It’s actually not an absence of demand that retains “dead” video games like Black & White or the unique Civilization off the market. It’s normally purple tape and nebulous obstacles involving copyright regulation and mental property ownership-flavored complications that get in the best way. And despite the fact that GOG has a workforce engaged on its preservation program full time, senior bizdev supervisor Marcin Paczynski mentioned they discovered the method of digital necromancy “harder than we thought it would be,” on a recent episode of The Game Business Show.
He added that the unusual tales concerned have been sufficient to fill a e book, and served up some examples that make me actually need to learn that e book. One tidbit concerned somebody within the UK who had unwittingly inherited rights to a number of video games, however was “nowhere to be found.”
Paczynski told The Game Business: “He kind of fell off the grid, so we hired a guy in the UK that was supposed to find him. That was the type of person who was really, really living without any cell phone, without any online presence, just chilling. He didn’t even know that he owned the rights because this was just a package with his inheritance … we have a lot of stories like that.”
In the same interview, he mentioned a Vietnam veteran turned game developer turned business mogul behind a multimillion-dollar oil company, as well as more precarious stories like developers whose physical documentation of IP ownership was torched in a fire—the further back in time you go, the more game development relied on physical record-keeping. And notably, this is all before you get to the technical aspect of getting a game to function on modern machines and keeping it that way.
It’s a wild set of stories and a good reminder of how hard it can be to do this sort of thing on the up and up.

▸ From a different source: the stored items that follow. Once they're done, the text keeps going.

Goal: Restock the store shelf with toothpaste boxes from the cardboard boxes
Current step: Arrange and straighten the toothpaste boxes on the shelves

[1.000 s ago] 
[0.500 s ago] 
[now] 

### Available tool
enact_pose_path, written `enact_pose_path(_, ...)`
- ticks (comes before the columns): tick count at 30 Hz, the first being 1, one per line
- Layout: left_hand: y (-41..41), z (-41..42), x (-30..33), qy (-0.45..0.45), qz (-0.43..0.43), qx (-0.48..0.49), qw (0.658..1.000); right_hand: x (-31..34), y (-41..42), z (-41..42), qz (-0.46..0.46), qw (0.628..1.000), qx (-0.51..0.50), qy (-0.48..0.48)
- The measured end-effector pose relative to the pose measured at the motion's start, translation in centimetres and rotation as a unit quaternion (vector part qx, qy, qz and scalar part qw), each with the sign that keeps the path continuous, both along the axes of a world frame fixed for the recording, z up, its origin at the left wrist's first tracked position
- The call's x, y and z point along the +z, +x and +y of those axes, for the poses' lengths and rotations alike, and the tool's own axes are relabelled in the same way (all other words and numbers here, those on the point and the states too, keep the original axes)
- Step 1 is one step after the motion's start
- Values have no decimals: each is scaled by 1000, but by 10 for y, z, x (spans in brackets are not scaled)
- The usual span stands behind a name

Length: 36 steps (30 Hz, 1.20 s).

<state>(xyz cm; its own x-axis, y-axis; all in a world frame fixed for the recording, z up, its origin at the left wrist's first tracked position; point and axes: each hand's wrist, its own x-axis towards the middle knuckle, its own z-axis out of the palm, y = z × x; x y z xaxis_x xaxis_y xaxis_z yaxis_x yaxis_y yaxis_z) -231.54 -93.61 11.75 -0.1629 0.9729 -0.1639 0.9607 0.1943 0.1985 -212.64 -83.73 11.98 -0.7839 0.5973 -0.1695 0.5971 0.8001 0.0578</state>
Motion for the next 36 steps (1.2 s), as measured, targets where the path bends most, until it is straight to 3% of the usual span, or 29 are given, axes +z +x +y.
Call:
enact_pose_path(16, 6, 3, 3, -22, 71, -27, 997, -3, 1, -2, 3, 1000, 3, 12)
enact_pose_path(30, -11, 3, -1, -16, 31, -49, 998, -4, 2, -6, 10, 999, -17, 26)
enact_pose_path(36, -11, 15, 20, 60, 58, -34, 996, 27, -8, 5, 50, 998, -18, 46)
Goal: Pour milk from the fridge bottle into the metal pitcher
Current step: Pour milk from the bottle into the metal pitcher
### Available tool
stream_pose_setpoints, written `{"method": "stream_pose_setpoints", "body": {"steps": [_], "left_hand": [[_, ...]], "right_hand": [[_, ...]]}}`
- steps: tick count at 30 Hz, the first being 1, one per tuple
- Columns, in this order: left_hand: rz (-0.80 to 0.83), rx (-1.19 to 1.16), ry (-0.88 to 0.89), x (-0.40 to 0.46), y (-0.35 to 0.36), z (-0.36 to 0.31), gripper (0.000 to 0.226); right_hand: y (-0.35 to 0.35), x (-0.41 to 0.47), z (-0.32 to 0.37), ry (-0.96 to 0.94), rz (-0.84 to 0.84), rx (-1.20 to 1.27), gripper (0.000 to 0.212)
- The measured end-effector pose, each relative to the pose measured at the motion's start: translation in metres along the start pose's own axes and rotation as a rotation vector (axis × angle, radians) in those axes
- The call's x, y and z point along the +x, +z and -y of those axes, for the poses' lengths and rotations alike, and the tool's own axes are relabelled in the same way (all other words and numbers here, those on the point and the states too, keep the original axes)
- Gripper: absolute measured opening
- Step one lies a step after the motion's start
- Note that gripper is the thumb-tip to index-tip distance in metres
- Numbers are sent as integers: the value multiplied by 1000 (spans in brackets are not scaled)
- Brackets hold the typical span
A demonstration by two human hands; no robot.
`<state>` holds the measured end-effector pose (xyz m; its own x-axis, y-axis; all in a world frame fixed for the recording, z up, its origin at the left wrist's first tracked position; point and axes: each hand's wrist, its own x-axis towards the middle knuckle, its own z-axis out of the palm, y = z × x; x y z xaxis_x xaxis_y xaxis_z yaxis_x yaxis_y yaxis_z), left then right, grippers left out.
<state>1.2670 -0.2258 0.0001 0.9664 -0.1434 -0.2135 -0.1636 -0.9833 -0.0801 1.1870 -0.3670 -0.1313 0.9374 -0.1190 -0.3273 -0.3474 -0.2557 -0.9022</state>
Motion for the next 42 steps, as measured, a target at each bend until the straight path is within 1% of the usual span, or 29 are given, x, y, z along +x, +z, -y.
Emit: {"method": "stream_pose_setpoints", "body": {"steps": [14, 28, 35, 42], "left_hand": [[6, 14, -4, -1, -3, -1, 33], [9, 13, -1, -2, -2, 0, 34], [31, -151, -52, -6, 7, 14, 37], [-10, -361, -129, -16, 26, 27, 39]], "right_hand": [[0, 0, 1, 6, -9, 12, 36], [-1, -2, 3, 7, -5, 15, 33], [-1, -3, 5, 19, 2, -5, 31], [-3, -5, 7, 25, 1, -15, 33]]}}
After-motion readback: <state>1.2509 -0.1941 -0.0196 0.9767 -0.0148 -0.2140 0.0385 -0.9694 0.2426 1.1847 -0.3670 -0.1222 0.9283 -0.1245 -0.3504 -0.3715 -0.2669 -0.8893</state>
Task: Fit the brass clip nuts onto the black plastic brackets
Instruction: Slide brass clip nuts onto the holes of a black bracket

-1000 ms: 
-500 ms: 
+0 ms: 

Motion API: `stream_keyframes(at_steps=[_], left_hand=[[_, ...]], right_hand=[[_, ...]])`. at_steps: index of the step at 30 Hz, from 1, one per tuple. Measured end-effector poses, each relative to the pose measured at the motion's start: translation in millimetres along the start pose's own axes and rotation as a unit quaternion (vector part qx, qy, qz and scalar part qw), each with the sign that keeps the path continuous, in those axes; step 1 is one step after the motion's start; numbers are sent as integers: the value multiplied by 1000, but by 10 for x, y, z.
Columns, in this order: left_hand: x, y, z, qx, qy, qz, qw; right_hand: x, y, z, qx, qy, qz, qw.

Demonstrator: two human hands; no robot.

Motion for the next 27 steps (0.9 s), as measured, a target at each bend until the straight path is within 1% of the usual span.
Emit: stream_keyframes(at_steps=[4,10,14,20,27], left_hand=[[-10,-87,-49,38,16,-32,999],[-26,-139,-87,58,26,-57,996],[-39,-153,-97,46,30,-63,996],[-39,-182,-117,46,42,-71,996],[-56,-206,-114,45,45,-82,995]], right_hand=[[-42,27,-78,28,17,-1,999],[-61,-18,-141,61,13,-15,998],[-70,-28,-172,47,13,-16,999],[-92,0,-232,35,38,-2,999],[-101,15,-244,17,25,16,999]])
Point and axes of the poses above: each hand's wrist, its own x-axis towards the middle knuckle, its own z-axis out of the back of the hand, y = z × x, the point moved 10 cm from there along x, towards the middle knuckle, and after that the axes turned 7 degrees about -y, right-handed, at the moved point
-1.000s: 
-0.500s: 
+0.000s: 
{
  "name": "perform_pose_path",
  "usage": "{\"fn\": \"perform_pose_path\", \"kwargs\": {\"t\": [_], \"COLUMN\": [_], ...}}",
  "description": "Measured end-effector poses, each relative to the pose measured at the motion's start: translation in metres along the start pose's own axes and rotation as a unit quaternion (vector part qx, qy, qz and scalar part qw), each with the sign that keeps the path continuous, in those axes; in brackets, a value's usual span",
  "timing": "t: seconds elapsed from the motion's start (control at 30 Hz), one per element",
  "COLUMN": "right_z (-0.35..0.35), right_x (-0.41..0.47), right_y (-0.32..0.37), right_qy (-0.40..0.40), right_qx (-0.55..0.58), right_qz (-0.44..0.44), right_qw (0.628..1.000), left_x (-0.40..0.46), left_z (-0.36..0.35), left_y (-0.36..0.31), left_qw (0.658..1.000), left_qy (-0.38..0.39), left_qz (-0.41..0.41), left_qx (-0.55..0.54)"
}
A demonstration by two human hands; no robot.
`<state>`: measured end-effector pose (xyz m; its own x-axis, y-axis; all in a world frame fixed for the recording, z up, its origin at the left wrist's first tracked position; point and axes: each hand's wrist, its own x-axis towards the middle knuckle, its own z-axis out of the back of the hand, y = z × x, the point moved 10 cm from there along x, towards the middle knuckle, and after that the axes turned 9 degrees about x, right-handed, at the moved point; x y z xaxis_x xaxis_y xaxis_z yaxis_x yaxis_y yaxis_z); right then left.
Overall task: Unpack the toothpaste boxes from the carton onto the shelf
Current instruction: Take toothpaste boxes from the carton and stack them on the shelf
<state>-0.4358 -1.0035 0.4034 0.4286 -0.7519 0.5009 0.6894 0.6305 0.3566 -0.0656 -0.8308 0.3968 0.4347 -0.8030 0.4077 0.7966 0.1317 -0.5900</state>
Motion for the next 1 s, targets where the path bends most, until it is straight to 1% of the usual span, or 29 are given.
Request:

The length of GOG’s Dreamlist, which catalogs customers’ prime picks for additions to the preservation program, in addition to the Video Game History Foundation’s declare that round 87 % of video games are largely unplayable, could make the entire job of sport preservation appear unattainable. That mentioned, gamers have made it clear the choice—letting previous video games fade into reminiscence—is not one thing they will settle for.